Faculty Best Practices
Kevin Groves, PhD
Associate Professor of Organizational Theory and Management
In my leadership course, each student completes a 360-degree leadership assessment, which is a valuable tool used to develop leadership competencies. Students complete the assessment, and then ask three to six of their work colleagues – including direct reports, supervisors and peers – to complete it as well. They get a comprehensive feedback report that provides a detailed, data-driven report on their leadership competencies and how their colleagues view them. Typically, upward feedback like this is hard to come by, as most organizations don't have a process of providing confidential feedback. But it is invaluable to growth as a leader. Students learn how they excel in leading others and what their blind spots might be. Afterwards, each student commits to a development plan in which they identify which competencies they will work on and create a plan for how they will achieve it. It's very individualized and depends entirely on their own challenges.
As a Blended Learning Faculty Fellow[BROKEN LINK], describe how blending learning activities affected learning outcomes?
I incorporated three different online initiatives. First, I used an online VoiceThread presentation incorporating PowerPoint slides with my voice as audio to which students could post replies. Second, I posted a video case study of a CEO's experience driving a dramatic turnaround at Xerox and hosted threaded discussions online. Lastly, I presented two quizzes online in Sakai. I found it didn't sacrifice learning quality at all. Verbal participation can give some students anxiety, so they are less willing to speak up in class. However, these students are often some of the biggest contributors to our online discussions. By offering a blend of both online and in-person activities, we give students with different learning needs opportunities to participate and everyone can have their voice heard.

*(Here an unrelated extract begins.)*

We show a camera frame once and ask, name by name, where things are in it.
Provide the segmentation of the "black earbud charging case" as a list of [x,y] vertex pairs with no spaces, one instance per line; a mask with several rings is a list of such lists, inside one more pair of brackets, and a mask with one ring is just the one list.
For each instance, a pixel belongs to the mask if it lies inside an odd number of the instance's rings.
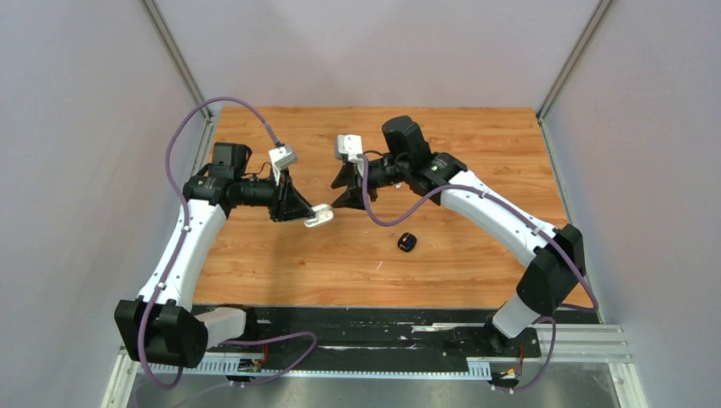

I have found field research projects to be highly effective. Students in my organizational design course work with a real organization and conduct a comprehensive diagnosis or assessment. Week by week, they are learning about various organizational models and designs in class, and they have a parallel live project to which they can apply the theories, making the frameworks and principles come alive. Since it's in real time, they are working for three and a half months with a moving target and collecting diagnostic data on organizational effectiveness, so they must revise their plans as new obstacles appear – just like in the workplace. At the end of the term, students provide a report to the organization and to the class. They don't always see the whole picture until they've gone through a project with an organization like this.